TASK MATERIAL.

□ □ □ □

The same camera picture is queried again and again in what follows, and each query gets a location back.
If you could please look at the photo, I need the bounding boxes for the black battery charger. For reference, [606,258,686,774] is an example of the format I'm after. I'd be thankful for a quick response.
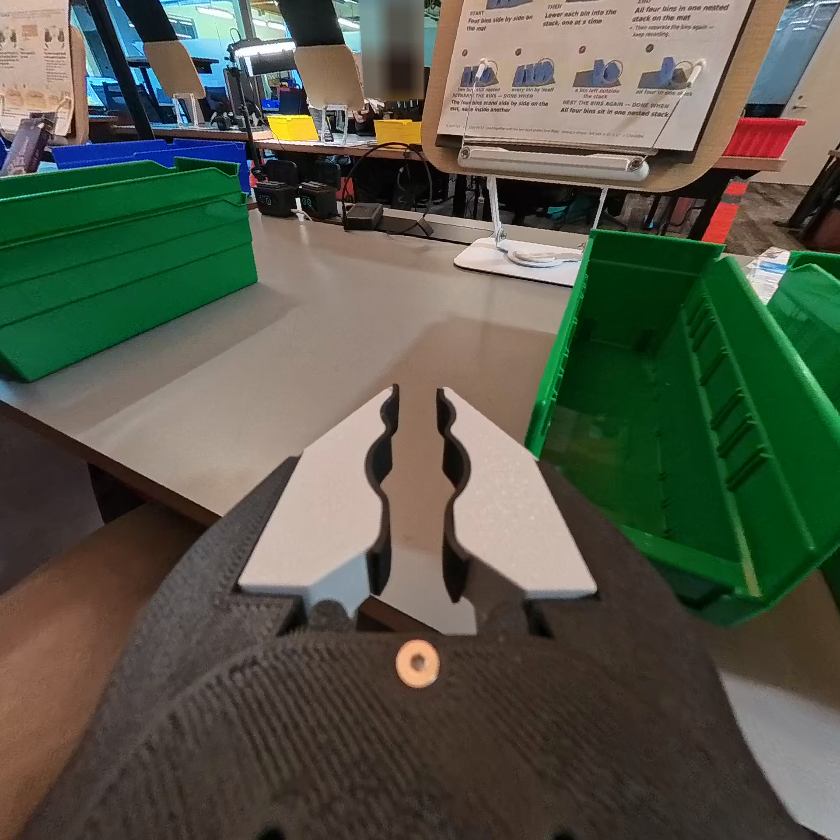
[298,161,343,221]
[255,161,301,218]

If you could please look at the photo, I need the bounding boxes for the wooden document stand white base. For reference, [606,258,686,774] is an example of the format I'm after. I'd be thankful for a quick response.
[420,0,774,288]

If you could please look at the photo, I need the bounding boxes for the person's leg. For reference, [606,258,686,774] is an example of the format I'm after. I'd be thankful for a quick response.
[0,504,221,840]

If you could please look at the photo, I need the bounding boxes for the dark product box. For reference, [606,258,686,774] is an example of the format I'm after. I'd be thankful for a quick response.
[12,117,55,175]

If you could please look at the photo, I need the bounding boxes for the wooden workbench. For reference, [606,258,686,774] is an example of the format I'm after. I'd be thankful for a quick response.
[85,121,786,173]

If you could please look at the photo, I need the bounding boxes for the green plastic bin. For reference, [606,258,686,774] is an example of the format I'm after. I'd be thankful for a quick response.
[0,193,259,383]
[764,249,840,421]
[525,228,840,627]
[0,156,247,247]

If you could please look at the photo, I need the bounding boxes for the clear plastic bag blue label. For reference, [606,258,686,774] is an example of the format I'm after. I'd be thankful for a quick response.
[747,248,796,304]

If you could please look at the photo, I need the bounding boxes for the printed instruction sheet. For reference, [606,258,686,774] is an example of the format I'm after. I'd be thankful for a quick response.
[0,0,74,137]
[435,0,756,153]

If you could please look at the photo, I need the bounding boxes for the black cable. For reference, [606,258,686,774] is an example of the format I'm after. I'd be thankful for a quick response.
[340,141,435,238]

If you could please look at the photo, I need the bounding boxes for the white lamp bar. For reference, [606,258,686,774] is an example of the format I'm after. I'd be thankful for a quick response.
[228,38,298,59]

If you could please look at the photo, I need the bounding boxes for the yellow plastic bin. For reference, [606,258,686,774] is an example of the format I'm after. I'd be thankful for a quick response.
[373,119,424,147]
[267,115,321,143]

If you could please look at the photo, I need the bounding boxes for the red plastic bin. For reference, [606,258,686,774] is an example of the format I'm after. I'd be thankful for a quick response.
[722,118,807,159]

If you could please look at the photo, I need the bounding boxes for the blue plastic bin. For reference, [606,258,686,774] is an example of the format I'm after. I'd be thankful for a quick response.
[51,139,173,170]
[131,138,253,194]

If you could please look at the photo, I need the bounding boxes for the grey desk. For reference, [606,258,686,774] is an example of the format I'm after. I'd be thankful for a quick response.
[0,206,840,837]

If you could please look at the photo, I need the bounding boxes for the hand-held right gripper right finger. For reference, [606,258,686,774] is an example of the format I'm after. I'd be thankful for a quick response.
[436,386,599,603]

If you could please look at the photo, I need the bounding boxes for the wooden document stand clear base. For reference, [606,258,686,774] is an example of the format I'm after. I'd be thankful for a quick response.
[293,45,366,144]
[142,41,206,127]

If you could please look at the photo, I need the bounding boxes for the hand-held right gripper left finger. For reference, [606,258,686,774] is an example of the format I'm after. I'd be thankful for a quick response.
[238,385,401,619]

□ □ □ □

WHAT YOU HAVE TO DO. Leaving the images out, retype all the material above exactly.

EXPECTED ANSWER.
The same camera picture is queried again and again in what follows, and each query gets a location back.
If you could please look at the photo, I need the bounding boxes for the black battery charger. For reference, [606,258,686,774] is an example of the format I'm after. I'd be thankful for a quick response.
[298,161,343,221]
[255,161,301,218]

If you could please look at the photo, I need the bounding boxes for the wooden document stand white base. For reference, [606,258,686,774] is an example of the format I'm after. I'd be thankful for a quick response.
[420,0,774,288]

If you could please look at the photo, I need the bounding boxes for the person's leg. For reference, [606,258,686,774] is an example of the format I'm after. I'd be thankful for a quick response.
[0,504,221,840]

If you could please look at the photo, I need the bounding boxes for the dark product box. For reference, [606,258,686,774] is an example of the format I'm after. I'd be thankful for a quick response.
[12,117,55,175]

If you could please look at the photo, I need the bounding boxes for the wooden workbench. For reference, [606,258,686,774] is an example of the format I'm after. I'd be thankful for a quick response.
[85,121,786,173]

If you could please look at the photo, I need the bounding boxes for the green plastic bin. For reference, [606,258,686,774] is an example of the format I'm after. I'd be thankful for a quick response.
[0,193,259,383]
[764,249,840,421]
[525,228,840,627]
[0,156,247,247]

If you could please look at the photo, I need the bounding boxes for the clear plastic bag blue label. For reference, [606,258,686,774] is an example of the format I'm after. I'd be thankful for a quick response.
[747,248,796,304]

If you could please look at the photo, I need the bounding boxes for the printed instruction sheet. For reference, [606,258,686,774] is an example of the format I'm after. I'd be thankful for a quick response.
[0,0,74,137]
[435,0,756,153]

If you could please look at the photo, I need the bounding boxes for the black cable. For reference, [606,258,686,774] is an example of the format I'm after. I'd be thankful for a quick response.
[340,141,435,238]

If you could please look at the photo, I need the bounding boxes for the white lamp bar. For reference, [606,258,686,774] is an example of the format I'm after. I'd be thankful for a quick response.
[228,38,298,59]

If you could please look at the photo, I need the bounding boxes for the yellow plastic bin. For reference, [606,258,686,774] is an example of the format I'm after. I'd be thankful for a quick response.
[373,119,424,147]
[267,115,321,143]

If you could please look at the photo, I need the bounding boxes for the red plastic bin. For reference, [606,258,686,774] is an example of the format I'm after. I'd be thankful for a quick response.
[722,118,807,159]

If you could please look at the photo, I need the bounding boxes for the blue plastic bin. For reference, [606,258,686,774] is an example of the format I'm after. I'd be thankful for a quick response.
[51,139,173,170]
[131,138,253,194]

If you could please look at the photo, I need the bounding boxes for the grey desk. For reference, [606,258,686,774] is an example of the format I'm after. I'd be thankful for a quick response.
[0,206,840,837]

If you could please look at the photo, I need the bounding boxes for the hand-held right gripper right finger. For reference, [606,258,686,774] is an example of the format I'm after. I'd be thankful for a quick response.
[436,386,599,603]

If you could please look at the photo, I need the bounding boxes for the wooden document stand clear base. For reference, [606,258,686,774] is an example of the format I'm after. I'd be thankful for a quick response.
[293,45,366,144]
[142,41,206,127]

If you could please look at the photo, I need the bounding boxes for the hand-held right gripper left finger. For reference, [606,258,686,774] is an example of the format I'm after. I'd be thankful for a quick response.
[238,385,401,619]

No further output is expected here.